Ubisoft Employee Says Publishers Want PC Games Downgraded to Console Visuals
When the retail version of Watch Dogs was released in May, many people accused Ubisoft of downgrading the visuals from the E3 2012 reveal trailer for two reasons. Some said that Ubisoft basically lied about the capability of next-gen consoles with their original gameplay video. The second accusation was that Ubisoft downgraded the PC versions visuals to keep the visuals in line with that of those next-gen consoles.
Well, it turns out that both might be true after what an anonymous Ubisoft employee said. He told What If Gaming that publishers are pressing developers to close the visual gap between the PC and console versions of games so gamers don’t pass on the consoles for a gaming PC instead.
WIG’s source, whose employment in Ubisoft Massive’s graphics department was confirmed by What If Gaming prior to running with the story, told the publication:
“There is definitely a lot of push coming from publishers to not make the experience so different on consoles as to alienate people into thinking that next generation is not as powerful as PC. This is probably what happened at Ubisoft Montreal. I think that while making stability changes is definitely important, it does not completely obliterate a lot of enhanced rendering applications.”
As such, when talking about the visual downgrades that have occurred to The Division, the game he’s working on for Ubisoft, during the twelve months between E3 demos, the source referred to the changes as being, “definitely is not just stability but marketing politics plays into this a lot as well.”
Now, we should all be a bit wary of single-sourced stories. The first rule of journalism is that you should run when you get two sources. Just look what happened with the reports of Visceral Montreal’s closure and EA’s interference with the Dead Space franchise that everyone and their mother denied.
That little disclaimer out of the way, given what we’ve seen from Ubisoft and the PC release of Watch Dogs, visual downgrades to keep the PC and console versions of games similar seems par for the course from Ubisoft. If you take one source and the circumstantial evidence from one live example and it might be enough to make a case that Ubisoft is actually trying to protect consoles by downgrading the visuals of their PC games.
The natural counter-argument is that visuals aren’t the be all and end all of video games and that we should be most concerned with the actual gameplay. However, that’s but one component of a game. Sure, a game can succeed or fail on the quality of the gameplay but there is still the story, the visuals and the audio that make up a game. If one of those core components are disappointing, it can drag the whole game down too.
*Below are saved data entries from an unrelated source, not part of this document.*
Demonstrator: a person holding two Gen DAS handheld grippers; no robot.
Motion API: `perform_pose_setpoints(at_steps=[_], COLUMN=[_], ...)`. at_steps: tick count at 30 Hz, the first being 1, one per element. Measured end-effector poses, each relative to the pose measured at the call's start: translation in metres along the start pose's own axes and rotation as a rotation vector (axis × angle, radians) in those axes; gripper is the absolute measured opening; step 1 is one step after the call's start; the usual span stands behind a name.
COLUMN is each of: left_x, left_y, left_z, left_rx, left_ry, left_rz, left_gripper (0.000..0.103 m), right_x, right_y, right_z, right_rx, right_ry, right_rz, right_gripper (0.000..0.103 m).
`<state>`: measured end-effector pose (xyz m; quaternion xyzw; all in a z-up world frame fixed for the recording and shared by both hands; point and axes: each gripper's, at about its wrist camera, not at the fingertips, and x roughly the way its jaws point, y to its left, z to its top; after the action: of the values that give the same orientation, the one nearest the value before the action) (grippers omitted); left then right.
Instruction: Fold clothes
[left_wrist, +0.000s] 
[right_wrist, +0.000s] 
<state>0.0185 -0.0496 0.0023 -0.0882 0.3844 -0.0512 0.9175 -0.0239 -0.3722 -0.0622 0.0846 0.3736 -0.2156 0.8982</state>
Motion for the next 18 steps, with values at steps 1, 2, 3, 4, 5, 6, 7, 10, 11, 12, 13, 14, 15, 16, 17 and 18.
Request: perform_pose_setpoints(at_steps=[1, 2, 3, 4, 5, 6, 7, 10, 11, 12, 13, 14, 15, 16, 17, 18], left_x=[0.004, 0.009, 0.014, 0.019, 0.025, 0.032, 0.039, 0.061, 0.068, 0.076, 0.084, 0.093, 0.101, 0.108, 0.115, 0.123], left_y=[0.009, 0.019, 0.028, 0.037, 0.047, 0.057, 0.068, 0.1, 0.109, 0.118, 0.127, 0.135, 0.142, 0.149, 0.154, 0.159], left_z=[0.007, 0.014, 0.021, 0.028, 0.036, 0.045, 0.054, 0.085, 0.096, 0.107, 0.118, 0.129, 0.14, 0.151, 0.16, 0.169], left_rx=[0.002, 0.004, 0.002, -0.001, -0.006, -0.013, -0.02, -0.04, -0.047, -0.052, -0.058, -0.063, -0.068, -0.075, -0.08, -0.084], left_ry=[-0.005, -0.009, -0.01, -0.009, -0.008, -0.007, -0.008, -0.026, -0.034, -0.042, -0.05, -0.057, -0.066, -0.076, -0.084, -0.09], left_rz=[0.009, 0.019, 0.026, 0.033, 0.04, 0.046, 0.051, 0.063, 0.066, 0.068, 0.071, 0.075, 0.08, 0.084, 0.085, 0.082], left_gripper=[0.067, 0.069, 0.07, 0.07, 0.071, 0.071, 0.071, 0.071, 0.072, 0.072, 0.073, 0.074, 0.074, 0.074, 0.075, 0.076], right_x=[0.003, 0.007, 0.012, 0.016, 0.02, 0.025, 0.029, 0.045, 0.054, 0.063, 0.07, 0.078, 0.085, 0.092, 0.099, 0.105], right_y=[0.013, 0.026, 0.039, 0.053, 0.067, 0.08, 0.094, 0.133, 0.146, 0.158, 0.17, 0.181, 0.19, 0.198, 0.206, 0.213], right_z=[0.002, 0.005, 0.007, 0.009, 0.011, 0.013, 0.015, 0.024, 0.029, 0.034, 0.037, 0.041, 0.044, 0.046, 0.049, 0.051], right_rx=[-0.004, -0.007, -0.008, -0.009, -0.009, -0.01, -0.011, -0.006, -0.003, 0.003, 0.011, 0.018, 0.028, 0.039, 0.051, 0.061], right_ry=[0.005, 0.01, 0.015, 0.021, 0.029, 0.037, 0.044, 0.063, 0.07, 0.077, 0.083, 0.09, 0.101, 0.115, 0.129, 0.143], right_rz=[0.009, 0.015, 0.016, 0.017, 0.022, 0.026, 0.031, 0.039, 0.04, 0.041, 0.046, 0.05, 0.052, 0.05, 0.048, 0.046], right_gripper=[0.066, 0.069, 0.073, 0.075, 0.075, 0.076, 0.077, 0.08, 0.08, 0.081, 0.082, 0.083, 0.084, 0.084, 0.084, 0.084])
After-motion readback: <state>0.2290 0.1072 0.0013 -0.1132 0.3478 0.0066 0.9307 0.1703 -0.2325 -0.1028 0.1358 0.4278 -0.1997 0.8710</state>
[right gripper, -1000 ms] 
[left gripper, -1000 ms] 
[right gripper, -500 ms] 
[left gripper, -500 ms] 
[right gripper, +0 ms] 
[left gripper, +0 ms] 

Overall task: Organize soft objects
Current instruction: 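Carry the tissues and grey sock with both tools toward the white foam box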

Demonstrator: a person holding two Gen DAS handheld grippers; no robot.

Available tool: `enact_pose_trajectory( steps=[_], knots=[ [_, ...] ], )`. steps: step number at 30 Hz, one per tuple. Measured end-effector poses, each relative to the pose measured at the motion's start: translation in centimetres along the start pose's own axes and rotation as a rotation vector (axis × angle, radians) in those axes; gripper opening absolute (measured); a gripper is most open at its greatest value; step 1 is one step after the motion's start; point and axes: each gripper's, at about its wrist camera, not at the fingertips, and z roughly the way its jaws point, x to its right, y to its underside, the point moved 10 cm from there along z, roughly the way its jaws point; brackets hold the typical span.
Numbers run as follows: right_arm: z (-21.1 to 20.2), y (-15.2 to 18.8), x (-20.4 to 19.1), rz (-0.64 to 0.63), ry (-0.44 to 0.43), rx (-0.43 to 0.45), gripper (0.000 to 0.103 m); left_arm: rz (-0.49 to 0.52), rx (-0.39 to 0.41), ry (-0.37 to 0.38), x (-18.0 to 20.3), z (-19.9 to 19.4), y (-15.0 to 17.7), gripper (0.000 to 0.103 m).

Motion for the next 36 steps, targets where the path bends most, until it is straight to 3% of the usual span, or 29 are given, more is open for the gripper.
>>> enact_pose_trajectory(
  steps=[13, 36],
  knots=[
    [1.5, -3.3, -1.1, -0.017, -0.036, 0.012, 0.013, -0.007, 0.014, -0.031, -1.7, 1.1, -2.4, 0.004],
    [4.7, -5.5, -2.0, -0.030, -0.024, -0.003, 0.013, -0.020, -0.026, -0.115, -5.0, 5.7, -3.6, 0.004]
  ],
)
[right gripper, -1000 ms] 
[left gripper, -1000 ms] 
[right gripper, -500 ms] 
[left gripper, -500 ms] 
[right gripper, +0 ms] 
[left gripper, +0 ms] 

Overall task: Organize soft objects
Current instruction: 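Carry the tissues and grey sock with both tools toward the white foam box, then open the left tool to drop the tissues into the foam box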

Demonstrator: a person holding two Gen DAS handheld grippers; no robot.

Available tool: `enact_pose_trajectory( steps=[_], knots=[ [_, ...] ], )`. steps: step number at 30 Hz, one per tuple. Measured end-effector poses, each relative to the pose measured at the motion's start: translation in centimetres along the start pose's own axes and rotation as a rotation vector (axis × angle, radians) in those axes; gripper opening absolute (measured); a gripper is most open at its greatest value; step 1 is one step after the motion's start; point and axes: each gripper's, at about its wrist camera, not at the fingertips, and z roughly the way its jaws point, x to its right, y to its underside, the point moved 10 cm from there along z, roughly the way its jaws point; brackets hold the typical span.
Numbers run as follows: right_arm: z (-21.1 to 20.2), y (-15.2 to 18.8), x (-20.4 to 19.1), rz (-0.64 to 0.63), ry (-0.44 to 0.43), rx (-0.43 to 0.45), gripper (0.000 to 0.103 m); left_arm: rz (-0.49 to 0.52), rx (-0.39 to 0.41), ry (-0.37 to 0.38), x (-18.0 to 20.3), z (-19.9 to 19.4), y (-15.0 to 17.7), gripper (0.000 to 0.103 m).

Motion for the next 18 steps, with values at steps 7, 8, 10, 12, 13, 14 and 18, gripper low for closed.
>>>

Maybe the moral the story is that gamers are getting increasingly tired of the so-called bullshots that make up video game marketing and promotion. While complaining online sends a message to the people making the game, it doesn’t send a message higher up the company. To do that, we have to stop buying games with massive visual downgrades. That’s never going to be more than words, though, and that means that we’re going to be stuck in this rut for a while.